Exercise: Please quote the material exactly, every line of it.

**** Given information ****

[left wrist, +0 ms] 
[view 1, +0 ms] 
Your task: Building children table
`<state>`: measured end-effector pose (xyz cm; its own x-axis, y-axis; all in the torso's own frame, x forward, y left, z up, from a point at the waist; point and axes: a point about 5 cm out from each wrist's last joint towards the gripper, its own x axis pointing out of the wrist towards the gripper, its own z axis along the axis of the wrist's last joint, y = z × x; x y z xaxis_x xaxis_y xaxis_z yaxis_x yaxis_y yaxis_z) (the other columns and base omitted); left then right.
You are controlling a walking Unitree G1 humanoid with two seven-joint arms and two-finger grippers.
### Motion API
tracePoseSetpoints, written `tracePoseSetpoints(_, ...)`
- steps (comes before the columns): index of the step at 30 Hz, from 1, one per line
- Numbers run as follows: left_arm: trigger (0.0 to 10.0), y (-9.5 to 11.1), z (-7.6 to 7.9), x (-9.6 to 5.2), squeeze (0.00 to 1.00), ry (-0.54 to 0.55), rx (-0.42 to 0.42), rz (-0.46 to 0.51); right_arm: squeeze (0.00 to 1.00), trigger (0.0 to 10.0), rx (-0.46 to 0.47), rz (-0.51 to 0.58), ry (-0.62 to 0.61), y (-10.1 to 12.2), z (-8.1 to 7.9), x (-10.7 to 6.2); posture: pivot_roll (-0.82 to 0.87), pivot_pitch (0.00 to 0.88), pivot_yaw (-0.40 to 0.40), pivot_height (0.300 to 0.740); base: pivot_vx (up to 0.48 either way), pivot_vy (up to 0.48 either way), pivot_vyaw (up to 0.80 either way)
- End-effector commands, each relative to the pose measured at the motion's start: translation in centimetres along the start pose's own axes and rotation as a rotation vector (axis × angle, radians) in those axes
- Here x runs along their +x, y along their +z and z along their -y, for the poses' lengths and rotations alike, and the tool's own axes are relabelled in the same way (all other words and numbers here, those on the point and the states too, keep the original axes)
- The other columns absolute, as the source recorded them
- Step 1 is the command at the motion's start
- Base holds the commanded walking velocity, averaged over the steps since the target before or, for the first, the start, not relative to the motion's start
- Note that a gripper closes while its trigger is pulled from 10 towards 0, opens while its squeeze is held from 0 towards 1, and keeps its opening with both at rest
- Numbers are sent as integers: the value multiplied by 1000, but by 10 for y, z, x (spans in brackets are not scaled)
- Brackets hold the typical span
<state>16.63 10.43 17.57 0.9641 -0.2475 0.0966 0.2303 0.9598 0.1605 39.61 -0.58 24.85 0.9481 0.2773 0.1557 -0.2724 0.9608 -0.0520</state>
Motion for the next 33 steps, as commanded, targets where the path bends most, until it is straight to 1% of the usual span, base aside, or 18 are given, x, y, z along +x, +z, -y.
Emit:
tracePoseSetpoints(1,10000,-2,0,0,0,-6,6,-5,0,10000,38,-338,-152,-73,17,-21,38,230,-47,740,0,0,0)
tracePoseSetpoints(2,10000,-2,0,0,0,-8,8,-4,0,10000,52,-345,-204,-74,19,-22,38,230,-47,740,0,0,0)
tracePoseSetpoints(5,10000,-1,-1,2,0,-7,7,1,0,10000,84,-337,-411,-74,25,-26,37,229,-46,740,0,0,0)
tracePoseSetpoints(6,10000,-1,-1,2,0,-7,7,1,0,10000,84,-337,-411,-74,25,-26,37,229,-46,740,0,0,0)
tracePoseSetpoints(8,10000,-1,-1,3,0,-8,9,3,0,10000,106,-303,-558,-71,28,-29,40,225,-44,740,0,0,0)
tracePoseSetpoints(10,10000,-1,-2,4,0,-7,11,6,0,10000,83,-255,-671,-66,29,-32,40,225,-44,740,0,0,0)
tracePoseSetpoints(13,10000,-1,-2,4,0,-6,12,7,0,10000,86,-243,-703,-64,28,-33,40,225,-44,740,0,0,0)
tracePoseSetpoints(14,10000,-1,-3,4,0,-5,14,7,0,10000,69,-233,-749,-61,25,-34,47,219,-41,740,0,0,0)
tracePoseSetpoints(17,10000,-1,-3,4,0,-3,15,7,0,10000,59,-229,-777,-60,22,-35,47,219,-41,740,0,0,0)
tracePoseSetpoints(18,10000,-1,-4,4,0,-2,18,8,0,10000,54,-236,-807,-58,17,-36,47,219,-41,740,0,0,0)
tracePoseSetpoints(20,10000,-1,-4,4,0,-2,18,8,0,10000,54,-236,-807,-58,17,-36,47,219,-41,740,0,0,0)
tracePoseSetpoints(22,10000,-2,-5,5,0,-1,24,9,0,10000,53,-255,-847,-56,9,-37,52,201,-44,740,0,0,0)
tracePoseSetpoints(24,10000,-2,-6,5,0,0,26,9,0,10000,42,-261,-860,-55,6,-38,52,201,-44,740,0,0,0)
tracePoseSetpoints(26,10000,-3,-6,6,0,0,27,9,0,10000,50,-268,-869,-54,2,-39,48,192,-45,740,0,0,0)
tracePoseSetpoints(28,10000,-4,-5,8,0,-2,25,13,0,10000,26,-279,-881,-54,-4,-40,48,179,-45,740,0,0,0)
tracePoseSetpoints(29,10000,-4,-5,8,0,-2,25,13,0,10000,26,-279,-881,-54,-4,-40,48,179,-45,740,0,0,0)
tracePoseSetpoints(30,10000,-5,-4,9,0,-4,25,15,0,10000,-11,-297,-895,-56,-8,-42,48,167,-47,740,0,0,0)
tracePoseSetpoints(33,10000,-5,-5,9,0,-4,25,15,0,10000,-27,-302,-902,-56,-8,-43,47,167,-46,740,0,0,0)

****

Task result:
[left wrist, +0 ms] 
[view 1, +0 ms] 
Your task: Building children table
`<state>`: measured end-effector pose (xyz cm; its own x-axis, y-axis; all in the torso's own frame, x forward, y left, z up, from a point at the waist; point and axes: a point about 5 cm out from each wrist's last joint towards the gripper, its own x axis pointing out of the wrist towards the gripper, its own z axis along the axis of the wrist's last joint, y = z × x; x y z xaxis_x xaxis_y xaxis_z yaxis_x yaxis_y yaxis_z) (the other columns and base omitted); left then right.
You are controlling a walking Unitree G1 humanoid with two seven-joint arms and two-finger grippers.
### Motion API
tracePoseSetpoints, written `tracePoseSetpoints(_, ...)`
- steps (comes before the columns): index of the step at 30 Hz, from 1, one per line
- Numbers run as follows: left_arm: trigger (0.0 to 10.0), y (-9.5 to 11.1), z (-7.6 to 7.9), x (-9.6 to 5.2), squeeze (0.00 to 1.00), ry (-0.54 to 0.55), rx (-0.42 to 0.42), rz (-0.46 to 0.51); right_arm: squeeze (0.00 to 1.00), trigger (0.0 to 10.0), rx (-0.46 to 0.47), rz (-0.51 to 0.58), ry (-0.62 to 0.61), y (-10.1 to 12.2), z (-8.1 to 7.9), x (-10.7 to 6.2); posture: pivot_roll (-0.82 to 0.87), pivot_pitch (0.00 to 0.88), pivot_yaw (-0.40 to 0.40), pivot_height (0.300 to 0.740); base: pivot_vx (up to 0.48 either way), pivot_vy (up to 0.48 either way), pivot_vyaw (up to 0.80 either way)
- End-effector commands, each relative to the pose measured at the motion's start: translation in centimetres along the start pose's own axes and rotation as a rotation vector (axis × angle, radians) in those axes
- Here x runs along their +x, y along their +z and z along their -y, for the poses' lengths and rotations alike, and the tool's own axes are relabelled in the same way (all other words and numbers here, those on the point and the states too, keep the original axes)
- The other columns absolute, as the source recorded them
- Step 1 is the command at the motion's start
- Base holds the commanded walking velocity, averaged over the steps since the target before or, for the first, the start, not relative to the motion's start
- Note that a gripper closes while its trigger is pulled from 10 towards 0, opens while its squeeze is held from 0 towards 1, and keeps its opening with both at rest
- Numbers are sent as integers: the value multiplied by 1000, but by 10 for y, z, x (spans in brackets are not scaled)
- Brackets hold the typical span
<state>16.63 10.43 17.57 0.9641 -0.2475 0.0966 0.2303 0.9598 0.1605 39.61 -0.58 24.85 0.9481 0.2773 0.1557 -0.2724 0.9608 -0.0520</state>
Motion for the next 33 steps, as commanded, targets where the path bends most, until it is straight to 1% of the usual span, base aside, or 18 are given, x, y, z along +x, +z, -y.
Emit:
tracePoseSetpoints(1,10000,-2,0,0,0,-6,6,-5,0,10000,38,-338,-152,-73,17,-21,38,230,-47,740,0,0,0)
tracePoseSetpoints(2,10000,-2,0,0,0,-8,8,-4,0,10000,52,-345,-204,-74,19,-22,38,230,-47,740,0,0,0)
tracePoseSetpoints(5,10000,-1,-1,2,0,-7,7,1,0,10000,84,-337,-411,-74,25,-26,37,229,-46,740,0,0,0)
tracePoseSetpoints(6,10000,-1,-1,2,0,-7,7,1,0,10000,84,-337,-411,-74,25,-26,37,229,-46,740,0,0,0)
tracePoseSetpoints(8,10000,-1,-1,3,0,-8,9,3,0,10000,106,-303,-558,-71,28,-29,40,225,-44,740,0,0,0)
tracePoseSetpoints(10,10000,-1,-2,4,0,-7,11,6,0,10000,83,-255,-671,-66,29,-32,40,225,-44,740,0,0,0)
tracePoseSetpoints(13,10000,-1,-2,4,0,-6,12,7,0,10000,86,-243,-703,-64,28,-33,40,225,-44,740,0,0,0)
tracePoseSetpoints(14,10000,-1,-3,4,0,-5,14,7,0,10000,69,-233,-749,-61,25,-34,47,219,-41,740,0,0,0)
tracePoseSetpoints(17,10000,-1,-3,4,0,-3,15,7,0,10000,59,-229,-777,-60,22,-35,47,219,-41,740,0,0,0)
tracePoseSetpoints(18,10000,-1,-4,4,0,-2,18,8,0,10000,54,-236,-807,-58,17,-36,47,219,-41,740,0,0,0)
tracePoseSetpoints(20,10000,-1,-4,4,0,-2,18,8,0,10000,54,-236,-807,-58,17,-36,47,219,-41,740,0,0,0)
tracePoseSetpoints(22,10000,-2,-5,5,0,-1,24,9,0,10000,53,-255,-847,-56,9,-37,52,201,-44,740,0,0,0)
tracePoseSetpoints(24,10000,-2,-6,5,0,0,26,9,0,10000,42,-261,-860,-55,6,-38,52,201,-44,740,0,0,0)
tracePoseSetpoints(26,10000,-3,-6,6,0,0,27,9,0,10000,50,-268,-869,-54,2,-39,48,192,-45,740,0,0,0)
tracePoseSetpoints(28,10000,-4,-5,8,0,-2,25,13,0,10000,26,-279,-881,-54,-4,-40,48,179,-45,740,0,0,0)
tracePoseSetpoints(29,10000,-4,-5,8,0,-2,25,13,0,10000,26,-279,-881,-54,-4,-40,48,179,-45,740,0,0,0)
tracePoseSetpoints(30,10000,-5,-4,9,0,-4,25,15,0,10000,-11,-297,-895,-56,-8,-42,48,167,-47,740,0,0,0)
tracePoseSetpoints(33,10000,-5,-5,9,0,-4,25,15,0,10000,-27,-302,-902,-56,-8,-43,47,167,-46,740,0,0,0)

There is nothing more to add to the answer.